— Assignment —
Every line of the entries below from the one containing "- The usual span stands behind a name" to the one containing "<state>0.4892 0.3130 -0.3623", both ends included, must be written out exactly. No other line belongs in the answer.

*** Opening Provided records ***

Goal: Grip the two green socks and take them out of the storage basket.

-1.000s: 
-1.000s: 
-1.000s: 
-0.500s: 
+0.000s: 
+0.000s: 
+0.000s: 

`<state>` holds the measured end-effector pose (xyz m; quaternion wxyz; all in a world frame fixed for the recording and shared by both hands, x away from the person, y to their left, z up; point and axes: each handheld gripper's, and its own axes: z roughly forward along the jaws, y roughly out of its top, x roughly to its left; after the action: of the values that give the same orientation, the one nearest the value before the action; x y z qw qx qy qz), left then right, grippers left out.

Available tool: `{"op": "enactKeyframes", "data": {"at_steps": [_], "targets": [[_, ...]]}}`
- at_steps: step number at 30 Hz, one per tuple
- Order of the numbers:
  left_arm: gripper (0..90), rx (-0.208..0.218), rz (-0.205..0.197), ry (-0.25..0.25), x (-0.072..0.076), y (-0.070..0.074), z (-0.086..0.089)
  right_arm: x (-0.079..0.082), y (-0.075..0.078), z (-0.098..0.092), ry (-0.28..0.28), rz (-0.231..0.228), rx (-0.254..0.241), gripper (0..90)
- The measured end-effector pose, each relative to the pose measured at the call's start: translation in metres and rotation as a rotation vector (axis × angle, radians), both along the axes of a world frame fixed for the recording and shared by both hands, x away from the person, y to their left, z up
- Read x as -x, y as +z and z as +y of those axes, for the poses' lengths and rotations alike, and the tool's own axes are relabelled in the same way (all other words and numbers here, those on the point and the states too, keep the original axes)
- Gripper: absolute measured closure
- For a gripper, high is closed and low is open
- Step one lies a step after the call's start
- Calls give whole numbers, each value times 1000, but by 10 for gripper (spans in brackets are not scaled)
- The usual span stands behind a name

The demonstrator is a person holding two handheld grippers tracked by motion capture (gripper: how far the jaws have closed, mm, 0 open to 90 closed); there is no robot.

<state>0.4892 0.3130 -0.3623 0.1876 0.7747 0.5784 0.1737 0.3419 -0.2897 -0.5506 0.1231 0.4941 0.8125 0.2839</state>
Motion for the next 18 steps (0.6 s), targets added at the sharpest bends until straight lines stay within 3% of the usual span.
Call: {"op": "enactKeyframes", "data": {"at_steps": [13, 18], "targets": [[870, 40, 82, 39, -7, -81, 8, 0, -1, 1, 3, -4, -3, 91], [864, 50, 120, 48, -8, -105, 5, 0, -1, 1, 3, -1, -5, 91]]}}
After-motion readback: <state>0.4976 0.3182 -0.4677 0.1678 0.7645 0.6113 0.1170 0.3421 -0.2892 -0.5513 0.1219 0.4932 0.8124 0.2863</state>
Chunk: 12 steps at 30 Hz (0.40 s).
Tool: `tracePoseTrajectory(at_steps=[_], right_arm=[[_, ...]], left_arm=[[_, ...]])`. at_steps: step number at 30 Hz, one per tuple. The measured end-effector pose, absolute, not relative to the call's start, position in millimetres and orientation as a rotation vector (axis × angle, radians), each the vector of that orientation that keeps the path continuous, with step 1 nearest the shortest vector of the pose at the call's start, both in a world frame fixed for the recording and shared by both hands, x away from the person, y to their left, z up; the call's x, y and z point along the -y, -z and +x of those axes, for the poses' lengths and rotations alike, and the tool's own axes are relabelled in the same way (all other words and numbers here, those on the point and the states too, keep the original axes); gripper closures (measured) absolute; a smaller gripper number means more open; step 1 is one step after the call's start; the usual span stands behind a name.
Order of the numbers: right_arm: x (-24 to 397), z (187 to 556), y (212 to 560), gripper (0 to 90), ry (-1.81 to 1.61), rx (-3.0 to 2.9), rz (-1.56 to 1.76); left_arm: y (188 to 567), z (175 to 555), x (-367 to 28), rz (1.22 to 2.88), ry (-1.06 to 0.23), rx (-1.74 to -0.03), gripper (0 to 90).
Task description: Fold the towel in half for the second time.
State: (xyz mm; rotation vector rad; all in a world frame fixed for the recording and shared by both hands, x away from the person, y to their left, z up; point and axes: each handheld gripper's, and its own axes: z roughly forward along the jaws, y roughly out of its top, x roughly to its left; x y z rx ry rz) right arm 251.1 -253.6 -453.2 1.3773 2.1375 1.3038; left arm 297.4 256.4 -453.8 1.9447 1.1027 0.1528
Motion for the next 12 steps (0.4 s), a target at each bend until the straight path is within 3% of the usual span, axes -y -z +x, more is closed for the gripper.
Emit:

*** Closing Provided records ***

— Solved exercise —
- The usual span stands behind a name

The demonstrator is a person holding two handheld grippers tracked by motion capture (gripper: how far the jaws have closed, mm, 0 open to 90 closed); there is no robot.

<state>0.4892 0.3130 -0.3623 0.1876 0.7747 0.5784 0.1737 0.3419 -0.2897 -0.5506 0.1231 0.4941 0.8125 0.2839</state>

Work on this exercise is now finished.